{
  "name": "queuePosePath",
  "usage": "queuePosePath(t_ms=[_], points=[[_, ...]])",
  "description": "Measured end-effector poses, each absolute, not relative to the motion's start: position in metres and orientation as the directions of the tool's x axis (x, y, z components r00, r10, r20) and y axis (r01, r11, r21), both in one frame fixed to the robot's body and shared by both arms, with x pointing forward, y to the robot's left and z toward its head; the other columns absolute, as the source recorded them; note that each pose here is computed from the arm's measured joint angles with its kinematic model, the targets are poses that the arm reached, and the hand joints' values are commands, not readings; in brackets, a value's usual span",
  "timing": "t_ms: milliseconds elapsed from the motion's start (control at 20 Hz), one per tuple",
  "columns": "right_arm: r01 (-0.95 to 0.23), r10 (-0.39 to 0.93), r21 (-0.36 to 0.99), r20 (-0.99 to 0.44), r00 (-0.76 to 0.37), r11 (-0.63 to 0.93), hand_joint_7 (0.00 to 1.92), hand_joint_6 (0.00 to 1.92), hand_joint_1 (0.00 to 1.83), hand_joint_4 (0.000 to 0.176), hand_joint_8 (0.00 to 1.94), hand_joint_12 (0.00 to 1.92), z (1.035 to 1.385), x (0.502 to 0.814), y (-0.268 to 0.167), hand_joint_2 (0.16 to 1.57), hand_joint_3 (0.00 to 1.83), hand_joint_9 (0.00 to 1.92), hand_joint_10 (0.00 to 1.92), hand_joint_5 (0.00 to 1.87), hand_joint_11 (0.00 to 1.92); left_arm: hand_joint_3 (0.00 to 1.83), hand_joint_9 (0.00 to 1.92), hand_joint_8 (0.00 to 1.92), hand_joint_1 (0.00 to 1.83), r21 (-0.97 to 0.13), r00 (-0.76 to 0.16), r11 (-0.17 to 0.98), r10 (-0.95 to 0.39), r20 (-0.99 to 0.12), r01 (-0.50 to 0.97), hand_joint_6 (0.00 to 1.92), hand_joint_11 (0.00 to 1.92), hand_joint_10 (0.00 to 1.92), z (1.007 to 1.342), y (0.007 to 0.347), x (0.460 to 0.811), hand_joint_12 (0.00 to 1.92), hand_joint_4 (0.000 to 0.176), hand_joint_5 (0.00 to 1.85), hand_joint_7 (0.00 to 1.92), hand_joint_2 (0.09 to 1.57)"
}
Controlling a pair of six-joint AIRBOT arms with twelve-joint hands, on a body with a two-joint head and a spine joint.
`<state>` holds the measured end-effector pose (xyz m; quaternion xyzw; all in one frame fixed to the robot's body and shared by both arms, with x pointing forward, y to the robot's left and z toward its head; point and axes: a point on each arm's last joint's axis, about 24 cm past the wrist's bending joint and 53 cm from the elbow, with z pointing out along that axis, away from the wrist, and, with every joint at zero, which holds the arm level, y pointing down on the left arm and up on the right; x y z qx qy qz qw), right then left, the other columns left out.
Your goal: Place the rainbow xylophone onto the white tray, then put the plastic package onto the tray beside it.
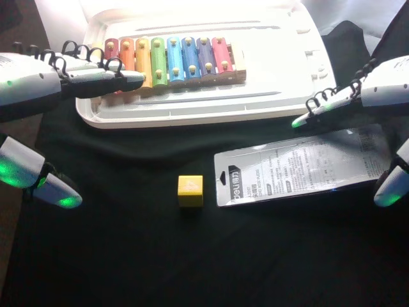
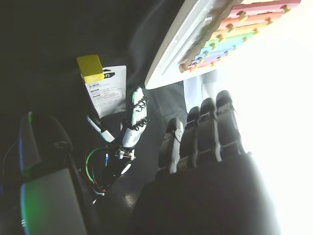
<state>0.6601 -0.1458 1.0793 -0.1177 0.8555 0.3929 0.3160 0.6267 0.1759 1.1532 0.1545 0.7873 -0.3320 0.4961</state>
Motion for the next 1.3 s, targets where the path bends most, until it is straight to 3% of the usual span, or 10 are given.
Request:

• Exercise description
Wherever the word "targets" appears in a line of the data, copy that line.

• Output for this task
  "description": "Measured end-effector poses, each absolute, not relative to the motion's start: position in metres and orientation as the directions of the tool's x axis (x, y, z components r00, r10, r20) and y axis (r01, r11, r21), both in one frame fixed to the robot's body and shared by both arms, with x pointing forward, y to the robot's left and z toward its head; the other columns absolute, as the source recorded them; note that each pose here is computed from the arm's measured joint angles with its kinematic model, the targets are poses that the arm reached, and the hand joints' values are commands, not readings; in brackets, a value's usual span",
Motion for the next 1.3 s, targets where the path bends most, until it is straight to 3% of the usual span, or 10 are given.

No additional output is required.